Interpretable Deep Learning Algorithms for Pathology Image Analysis Abstract The microscopic examination of stained tissue is a fundamental component of biomedical research and for the understanding of biological processes of disease which leads to improved diagnosis, prognosis and therapeutic response prediction. Ranging from cancer diagnosis to heart rejection and forensics the subjective interpretation of histopathology sections forms the basis of clinical decision making and research outcomes. However, it has been shown that such subjective interpretation of pathology slides suffers from large interobserver and intraobserver variability. Recent advances in computer vision and deep learning has enabled the objective and automated analysis of images.

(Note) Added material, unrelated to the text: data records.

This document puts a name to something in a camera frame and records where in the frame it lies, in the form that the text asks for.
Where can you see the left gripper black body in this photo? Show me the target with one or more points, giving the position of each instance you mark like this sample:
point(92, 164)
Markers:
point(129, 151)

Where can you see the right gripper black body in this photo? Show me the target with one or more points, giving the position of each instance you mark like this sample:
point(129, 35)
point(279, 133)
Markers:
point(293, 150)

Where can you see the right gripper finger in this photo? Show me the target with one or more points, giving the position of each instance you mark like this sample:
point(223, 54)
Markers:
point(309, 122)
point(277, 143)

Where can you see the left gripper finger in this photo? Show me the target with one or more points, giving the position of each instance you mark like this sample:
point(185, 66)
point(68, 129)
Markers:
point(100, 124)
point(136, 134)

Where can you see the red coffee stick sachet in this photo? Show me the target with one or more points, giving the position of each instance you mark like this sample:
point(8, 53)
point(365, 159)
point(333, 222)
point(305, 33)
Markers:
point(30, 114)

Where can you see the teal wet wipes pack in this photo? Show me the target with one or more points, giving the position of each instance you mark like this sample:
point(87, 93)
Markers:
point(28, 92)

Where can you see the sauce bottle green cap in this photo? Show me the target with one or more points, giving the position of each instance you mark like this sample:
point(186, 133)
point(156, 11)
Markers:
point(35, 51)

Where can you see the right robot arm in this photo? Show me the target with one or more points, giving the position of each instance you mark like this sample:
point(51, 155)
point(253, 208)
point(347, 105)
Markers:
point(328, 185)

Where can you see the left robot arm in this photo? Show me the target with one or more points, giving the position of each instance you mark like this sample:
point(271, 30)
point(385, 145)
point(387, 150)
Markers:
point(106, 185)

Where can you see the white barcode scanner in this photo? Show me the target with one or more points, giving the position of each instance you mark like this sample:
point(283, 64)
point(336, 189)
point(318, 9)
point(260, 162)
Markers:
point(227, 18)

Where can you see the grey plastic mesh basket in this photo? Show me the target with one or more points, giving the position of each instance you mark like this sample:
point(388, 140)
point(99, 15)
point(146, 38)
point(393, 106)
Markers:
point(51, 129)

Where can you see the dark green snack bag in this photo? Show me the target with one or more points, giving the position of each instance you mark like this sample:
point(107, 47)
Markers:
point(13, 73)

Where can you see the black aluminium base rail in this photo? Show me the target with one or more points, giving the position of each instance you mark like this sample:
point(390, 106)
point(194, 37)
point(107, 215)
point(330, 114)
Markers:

These methods have been applied with success to histology images which have demonstrated potential for development of objective image interpretation paradigms. However, significant algorithmic challenges remain to be addressed before such objective analysis of histology images can be used by clinicians and researchers. Leveraging extensive experience in developing and decimating research software based on deep learning the PI will pioneer novel algorithmic approaches to address these challenges including but not limited to: (1) training data-efficient and interpretable deep learning models with gigapixel size microscopy images for classification and segmentation using weakly supervised labels (2) fundamental redesign of data fusion paradigms for integrating information from microscopy images and molecular profiles (from multi-omics data) for improved diagnostic and prognostic determinations (3) developing visualization and interpretation software for researchers and clinical workflows to improve clinical and research validation and reproducability. The system will be designed in a modular, user-friendly manner and will be open-source, available through GitHub as universal plug-and-play modules ready to be adapted to various clinical and research applications. We will also develop a web resource with pretrained models for various organs, disease states and subtypes these will be accompanied with detailed manuals so researchers can apply deep learning to their specific research problems. Overall, the laboratory’s research will yield high impact discoveries from pathology image analysis, and its software will enable many other NIH funded laboratories to do the same, across various biomedical disciplines.

用于病理图像分析的可解释深度学习算法 抽象的 染色组织的显微镜检查是生物医学研究的基本组成部分 了解疾病的生物学过程，从而改善诊断、预后和治疗 响应预测。从癌症诊断到心脏排斥和法医学的主观解释 组织病理学部分构成了临床决策和研究结果的基础。然而，它有 已经表明，对病理切片的这种主观解释受到大量观察者之间和 观察者内部的变异性。计算机视觉和深度学习的最新进展使得客观和 图像的自动分析。这些方法已成功应用于组织学图像 展示了发展客观图像解释范式的潜力。然而，显着 在使用这种对组织学图像进行客观分析之前，仍有待解决算法挑战 由临床医生和研究人员。利用开发和简化研究软件的丰富经验 基于深度学习，PI 将开创新颖的算法方法来应对这些挑战，包括 但不限于：（1）使用十亿像素大小的显微镜训练数据高效且可解释的深度学习模型 使用弱监督标签进行分类和分割的图像 (2) 数据的根本性重新设计 用于整合来自显微镜图像和分子概况（来自多组学）的信息的融合范例 数据）以改进诊断和预后确定（3）开发可视化和解释 为研究人员和临床工作流程提供的软件，可提高临床和研究的验证性和可重复性。 该系统将以模块化、用户友好的方式设计，并且是开源的，可通过 GitHub 作为通用即插即用模块，可适应各种临床和研究应用。 我们还将开发一个网络资源，其中包含针对各种器官、疾病状态和亚型的预训练模型 这些将附有详细的手册，以便研究人员可以将深度学习应用于他们的特定领域 研究问题。总体而言，该实验室的研究将从病理图像中产生具有重大影响的发现 分析及其软件将使许多其他 NIH 资助的实验室能够在不同的领域做同样的事情 生物医学学科。